Артист Коньков прошел служебным ходом.
Его талант, не признанный народом,
готов был волновать и удивлять,
И он, со всею щедростью таланта,
уже вживался в образ оккупанта,
чей текст на протяжении двух актов
был сух, но органичен: «Расстрелять!»
Аншлагом и не пахло в «Русской драме»,
а пахло штукатуркой и коврами.
Но был Коньков и честен, и не стар.
Главреж не на Конькова делал ставку,
но был репертуар подобен танку,
и меж других заклепок и шурупов
Коньков, как винт, входил в репертуар.
…Коньков сидел в холодной грим-уборной
и клал на щеки тон рукой проворной,
когда вбежал растерянный помреж
и сообщил, что Жорку Папазяна
разбил инсульт. Кто будет партизана
играть пред школьным зрителем сегодня?
Ведь никого не сыщешь — ну хоть режь!
Надежда коллектива — на Конькова.
Он — оккупант? Ну, что же тут такого?
Успеет: паклю в зубы и –– хорош!
Всем трудно! Что он, из другого теста?
А роль — мечта.

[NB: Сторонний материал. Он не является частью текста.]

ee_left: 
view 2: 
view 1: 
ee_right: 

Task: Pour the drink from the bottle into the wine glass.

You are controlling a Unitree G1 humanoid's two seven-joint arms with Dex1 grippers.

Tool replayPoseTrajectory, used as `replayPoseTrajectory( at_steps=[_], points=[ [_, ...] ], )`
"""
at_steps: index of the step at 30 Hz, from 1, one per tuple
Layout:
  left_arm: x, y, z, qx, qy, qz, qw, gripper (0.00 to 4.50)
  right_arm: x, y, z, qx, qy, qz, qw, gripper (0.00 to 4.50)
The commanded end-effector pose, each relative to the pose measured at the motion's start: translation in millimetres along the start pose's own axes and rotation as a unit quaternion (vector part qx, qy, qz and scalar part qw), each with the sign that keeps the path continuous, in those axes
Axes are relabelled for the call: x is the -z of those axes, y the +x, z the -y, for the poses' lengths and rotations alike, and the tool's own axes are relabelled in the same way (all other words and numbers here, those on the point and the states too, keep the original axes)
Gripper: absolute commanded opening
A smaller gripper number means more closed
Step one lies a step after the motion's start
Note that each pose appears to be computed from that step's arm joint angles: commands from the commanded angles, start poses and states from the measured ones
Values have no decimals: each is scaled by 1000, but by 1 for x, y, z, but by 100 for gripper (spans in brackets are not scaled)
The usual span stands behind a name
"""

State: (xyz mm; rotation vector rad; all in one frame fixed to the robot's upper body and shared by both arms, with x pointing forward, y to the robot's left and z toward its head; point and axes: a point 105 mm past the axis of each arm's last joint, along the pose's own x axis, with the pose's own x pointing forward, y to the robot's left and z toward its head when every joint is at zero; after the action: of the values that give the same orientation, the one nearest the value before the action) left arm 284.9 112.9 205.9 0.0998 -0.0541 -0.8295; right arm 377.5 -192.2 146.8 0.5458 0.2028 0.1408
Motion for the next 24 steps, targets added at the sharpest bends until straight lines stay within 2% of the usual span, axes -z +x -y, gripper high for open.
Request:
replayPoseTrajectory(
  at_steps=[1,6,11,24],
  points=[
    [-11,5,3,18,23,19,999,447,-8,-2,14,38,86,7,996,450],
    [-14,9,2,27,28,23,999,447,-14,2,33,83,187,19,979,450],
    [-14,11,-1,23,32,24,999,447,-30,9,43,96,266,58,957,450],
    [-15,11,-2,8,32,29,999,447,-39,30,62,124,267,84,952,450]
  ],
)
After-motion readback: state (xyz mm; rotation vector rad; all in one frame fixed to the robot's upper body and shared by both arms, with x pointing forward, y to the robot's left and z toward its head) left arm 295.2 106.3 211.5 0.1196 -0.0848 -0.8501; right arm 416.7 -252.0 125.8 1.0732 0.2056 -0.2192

К тому же мало текста.
Весь текст на протяжении двух актов —
Отличная реприза — «Хрен возьмешь!»
Коньков, игравший Гамлета на курсе,
не стал кричать о честности и вкусе,
а будучи своим в своем цеху,
пошел в кулисы: встать там — «зарядиться»
на выход, заодно и убедиться,
что около эсэсовской шинели
приткнули партизанскую доху.
…И грянул бой… Уж зрители мужались.
События к финалу приближались.
И падал в снег расстрелянный герой.
Но, как ни жал Коньков, един в двух лицах:
был тощ — в перчатках, плотен — в рукавицах,
а зрители с растущим подозреньем
следили за двойной его игрой.
Зал осознал — привычка подсказала,—
что немец — свой. Нет, не обманешь зала!
А то, что сам себя он расстрелял,
есть трюк геройский, Штирлицу на зависть.
Нет, «хрен возьмешь!» — у зала есть глаза ведь!
И вместо слез, скупых, но плодотворных,
неплодотворно улыбался зал…
…Коньков смыл грим. Он вышел из театра,
гадая, что за роль сыграет завтра.
Еще гремели выстрелы в ушах —
опять помреж переборщил с расстрелом.
Но жив Коньков! Душою жив и телом!..
Что до таланта, то таланта жалко…
Коньков вздохнул и чуть прибавил шаг.